Dose dependant side effects were seen from the bone marrow, which had to be substituted by stem cell transplantation in high dose therapy schemes. The side effects then are comparable to bone marrow aplasia after radiation or high dose chemotherapy. They were expected, because the antibody delivers its activity also to the normal non malignant bone marrow cell. In a low number of patients hypothyroidism occured in the iodine labelled antibody therapy group although there was a high blocking of the thyroid uptake. Using murine monoclonal antibodies, a limited number of patients developped human antimouse antibodies (HAMA). The HAMA rate is low because all these patients are immunocompromised due to their disease.
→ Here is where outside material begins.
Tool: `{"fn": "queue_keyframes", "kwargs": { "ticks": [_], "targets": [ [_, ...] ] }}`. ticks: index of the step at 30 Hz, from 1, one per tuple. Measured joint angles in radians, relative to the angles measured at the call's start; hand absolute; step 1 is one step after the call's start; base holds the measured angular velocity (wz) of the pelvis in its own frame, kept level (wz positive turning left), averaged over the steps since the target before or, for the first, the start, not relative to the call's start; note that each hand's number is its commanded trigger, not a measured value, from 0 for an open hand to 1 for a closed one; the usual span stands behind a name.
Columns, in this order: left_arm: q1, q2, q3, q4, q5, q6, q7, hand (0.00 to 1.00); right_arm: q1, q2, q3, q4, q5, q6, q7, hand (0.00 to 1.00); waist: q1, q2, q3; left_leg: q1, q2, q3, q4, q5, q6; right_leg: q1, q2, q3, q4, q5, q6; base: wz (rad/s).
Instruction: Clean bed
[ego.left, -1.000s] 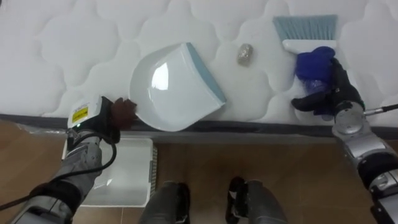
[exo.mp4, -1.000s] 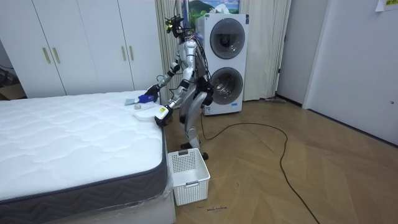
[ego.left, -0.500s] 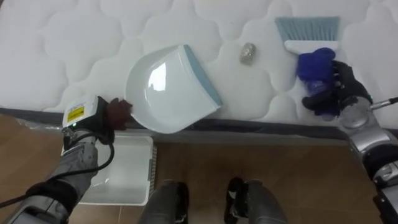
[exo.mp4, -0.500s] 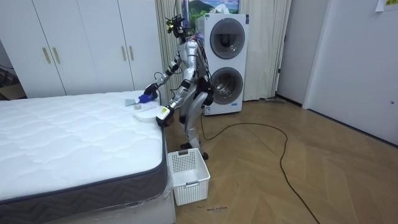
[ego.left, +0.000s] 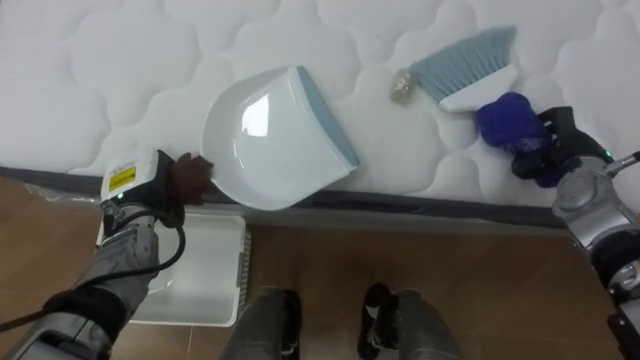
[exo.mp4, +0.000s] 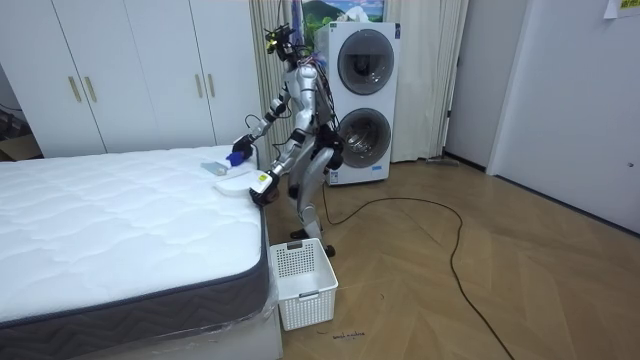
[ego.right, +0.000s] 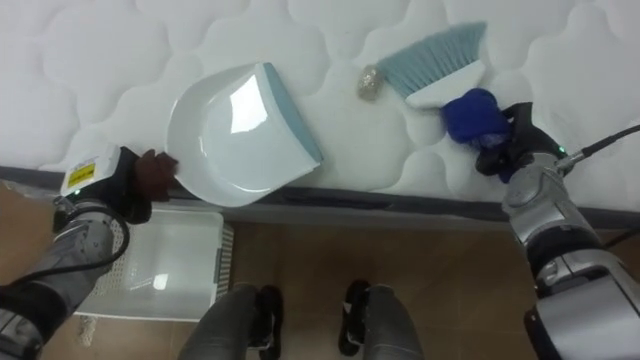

Other side effects like moderate fatigue, nause fever, vomating, pruritus and rash were reported in a frequency between 10% to 70%.
Patients with bulky disease and splenomegaly were appointed as unfavourable in the biodistribution, because in bulky disease the total uptake was normally low, in splenomegaly most of the injected antibody goes to the spleen and for the rest of the tumour there is not enough antibody left. But also in these situations responses are reported.
Summarizing the results of these published studies the highest number of responses and progression free survival rates are reported in the high dose 131I approach. The disadvantage is the handling of high doses of 131I, the long inpatient status of these patients, whereas the low dose 131I has a shorter period of inpatient stay and can be performed in some countries on an outpatient basis. The use of yttrium-90 has the disadvantage of having no gamma emission, which is also an advantage, because this offers a higher safety profile to medical personnel but does necessitate the use of another radioisotope (111In) for imaging studies.
Several independant groups have now documented impressive efficacy with minimal toxicity of anti-CD20 monoclonal antibodies and radioimmunoconjugates. Future studies will be aimed at integrating this exciting group of radiopharmaceuticals in conventional chemotherapy in the setting of minimal residual disease, investigating upfront therapy for previously untreated patients, amplifying radiation delivery to tumor cells using the avidiv-biotin pretargeting strategy and optimizing the application of these reagents to potentially curative high dose regimens.